As the coronavirus quickly spreads, we’re witnessing a lot of reactive responses from fear to dismissal to outright panic. The coronavirus is a slow-rolling disaster, presenting unique challenges because of the unrelenting reports of what’s likely to come our way.
But we don’t need to get caught up in terror for the future. Or for today.
After 9/11, fear, uncertainty, and unease swept our nation and the world. Everyone began wondering about “what ifs,” with each “what if” getting worse and worse and worse. Because of that overreactive, unhelpful, unhealthy response, I wrote a 9/11 self-care email listing proactive ways to cope with the enormous stress of the time. Much to my surprise, it went global via email, and was translated into several languages (I’ll dig it up and post it for reference sake soon.)
Our best responses to other disasters have always been proactive responses. So let’s take a deliberate approach to preparing for the coronavirus now. Here’s what I’m doing:
Maintaining healthy office hygiene
I now clean all surfaces clients might touch in between sessions. I always have hand gel available. We now greet each other without a handshake to keep germs from spreading (I’m a natural hand-shaker, and this one is taking a lot of deliberate attention on my part!). Crucially, if you are ill or have been exposed, please don’t come in. I won’t either! I also now offer video and phone based sessions to my clients in the event that it’s better for you to stay home.
Managing news-related stress
Dine on a healthy news diet. Be mindful of the frequency. (You try not to overeat, right? Well consider intermittent news fasting where instead of grazing on news throughout the day you have limited time for news consumption and longer times without.) For me, I look at the news (in small doses) twice a day. In the morning, I scan the online news. In the evening, I usually spend another 5- to 10 minutes looking at news with an emphasis on what’s happening locally and focusing on the balance of news, not just the worst of it. Keep the news dosage deliberately minimal. Filter the news by asking: What’s actionable? (If the news only raises your anxiety, that is not actionable.) I personally never watch news on TV since I feel that TV news has become too toxic.

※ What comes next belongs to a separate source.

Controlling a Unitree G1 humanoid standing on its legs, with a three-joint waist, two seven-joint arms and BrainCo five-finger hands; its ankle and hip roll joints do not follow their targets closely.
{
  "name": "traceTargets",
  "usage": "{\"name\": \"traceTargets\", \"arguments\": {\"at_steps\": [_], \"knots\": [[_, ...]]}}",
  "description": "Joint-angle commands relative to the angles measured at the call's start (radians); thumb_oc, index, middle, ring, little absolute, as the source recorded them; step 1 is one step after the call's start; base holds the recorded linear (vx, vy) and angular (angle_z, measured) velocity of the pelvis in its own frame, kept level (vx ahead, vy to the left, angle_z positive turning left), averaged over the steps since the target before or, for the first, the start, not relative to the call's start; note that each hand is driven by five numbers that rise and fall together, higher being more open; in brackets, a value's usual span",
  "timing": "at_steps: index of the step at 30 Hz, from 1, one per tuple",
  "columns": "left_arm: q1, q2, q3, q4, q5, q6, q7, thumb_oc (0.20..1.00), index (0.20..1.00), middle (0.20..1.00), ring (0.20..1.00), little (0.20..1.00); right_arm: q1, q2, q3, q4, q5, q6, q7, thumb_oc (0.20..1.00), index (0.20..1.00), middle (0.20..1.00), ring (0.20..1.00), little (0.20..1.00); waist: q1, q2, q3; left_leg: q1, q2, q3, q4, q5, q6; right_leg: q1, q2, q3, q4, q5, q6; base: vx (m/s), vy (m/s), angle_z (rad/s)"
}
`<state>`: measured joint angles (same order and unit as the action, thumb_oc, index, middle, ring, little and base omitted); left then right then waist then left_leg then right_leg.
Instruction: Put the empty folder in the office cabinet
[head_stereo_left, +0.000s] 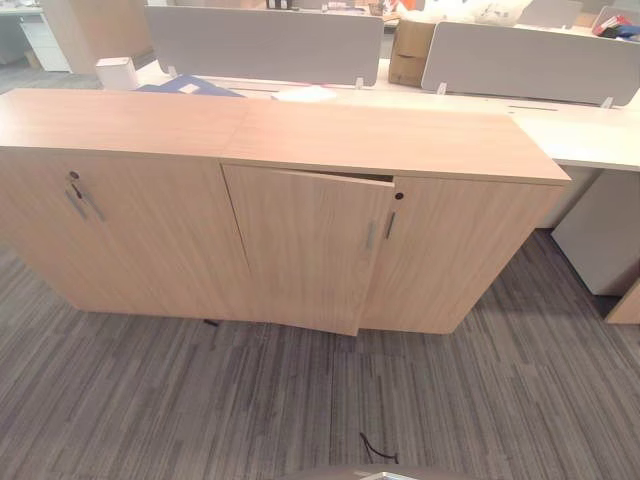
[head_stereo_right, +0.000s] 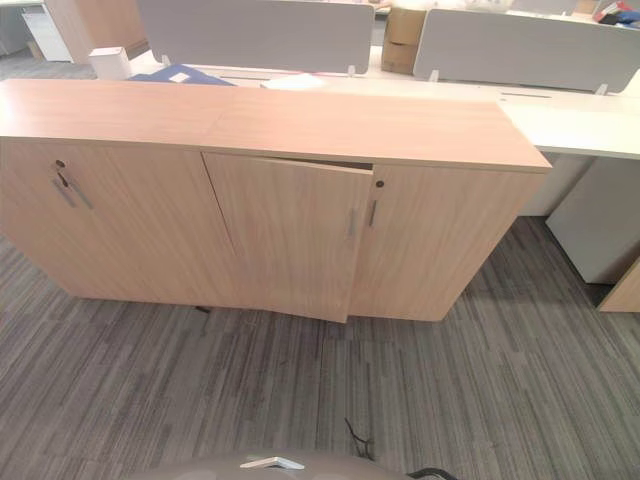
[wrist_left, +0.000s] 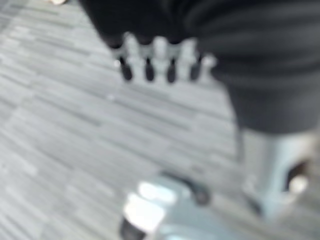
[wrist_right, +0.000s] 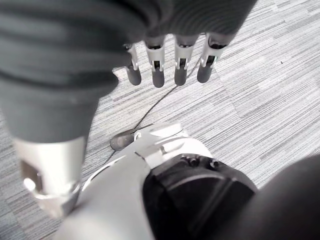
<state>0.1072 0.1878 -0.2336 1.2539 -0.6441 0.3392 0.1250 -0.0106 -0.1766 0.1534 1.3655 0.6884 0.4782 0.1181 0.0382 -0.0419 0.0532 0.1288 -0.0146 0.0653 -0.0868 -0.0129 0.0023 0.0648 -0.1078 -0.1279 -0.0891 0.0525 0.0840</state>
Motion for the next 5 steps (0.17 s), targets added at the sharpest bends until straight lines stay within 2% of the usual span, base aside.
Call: {"name": "traceTargets", "arguments": {"at_steps": [1, 5], "knots": [[-0.07, 0.004, 0.007, 0.059, 0.02, 0.016, 0.016, 1.0, 1.0, 1.0, 1.0, 1.0, -0.066, 0.0, 0.035, 0.025, 0.003, 0.029, 0.004, 1.0, 1.0, 1.0, 1.0, 1.0, -0.003, 0.009, 0.042, -0.016, -0.014, -0.033, 0.0, -0.016, 0.024, 0.063, 0.016, -0.033, 0.002, 0.009, 0.03, 0.0, 0.0, 0.0], [-0.071, 0.003, 0.007, 0.059, 0.017, 0.02, 0.022, 1.0, 1.0, 1.0, 1.0, 1.0, -0.067, 0.0, 0.035, 0.025, 0.005, 0.031, 0.004, 1.0, 1.0, 1.0, 1.0, 1.0, -0.002, 0.009, 0.041, -0.016, -0.014, -0.033, 0.0, -0.016, 0.024, 0.063, 0.017, -0.034, 0.002, 0.008, 0.03, 0.0, 0.0, 0.0]]}}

What to do: Adopting good mental hygiene after news exposure
We wash our hands after germ exposure, it’s just as important to clean our minds after mental exposure to viral news. How? Breathe intentionally. Stretch. Move. Have a deliberate and clear break from the news content so that you don’t ruminate on it (and it then disrupts your sleep). Listen to music you really like. Look at photos that make you happy. Read something uplifting to get your mind going in a different direction. You can deliberately change the mental channel you focus on (even though like a faulty TV remote control the brain’s default mode network goes hunting for problems — a process we need to understand and work with).
Our Immune System on the Defensive
A virus puts our immune system on the defensive, and playing defense is what it does best! But we can act by playing offense to support a healthy immune system. By choosing these healthy practices, scientific research shows that the immune system functions better and more successfully defends us against threats.
Give Your Immune System an Edge
Sleep: Be more intentional about your sleep care. Sleep restores us and enhances the functioning of the immune system.
Eat a healthy diet: Boost your digestive microbiome with probiotic foods and healthy vegetables that function as prebiotics. In addition to helping the immune system, studies show that prebiotics and probiotics also can reduce anxiety!
Practice good mental hygiene: Use the strategies advocated by reliable sources (like the CDC and WHO) to prevent physical exposure. Likewise take a moment to cleanse your mind after it’s exposed to stressful content on the news or social media.
Stay connected: Even though we need socially distancing to maintain physical health, we need social connection more than ever! Fortunately it’s possible to do both. Convey warmth with your words and expressions, and with compassionate gestures. Stay connected to your loved ones using video chat if you can’t see each other face to face.
Practice kindness: Collectively we are more stressed, and so be mindful that the people around you may be more quick to jump to conclusions, argue, or drive aggressively. Bring kindness and compassion to your fellow humanity in this time of strain.
Relax: Emphasize your relaxation response since stress weakens your immune system and relaxation boosts it. Relax through meditation, imagery, and breathwork: https://waynemartinlcsw.com/resources.
And one more thing: start a smiling practice! Smiling has many health benefits, including boosting your immune system. Smiling reduces your stress response and boosts your immune system. Here’s a work in progress that I’ve created which helps you to practice smiling (and which appears to have strong positive effects!): https://admin.typeform.com/form/y8I8O5/share#/
We’ll Get Through This
We’ve weathered many other storms and tragedies before. We’ll get through this too. By giving a little thought to how to cope proactively, you can boost your immune system and position yourself to get through the COVID-19 pandemic in the best way possible. Let’s also remember to treat each other with kindness and compassion in these difficult times!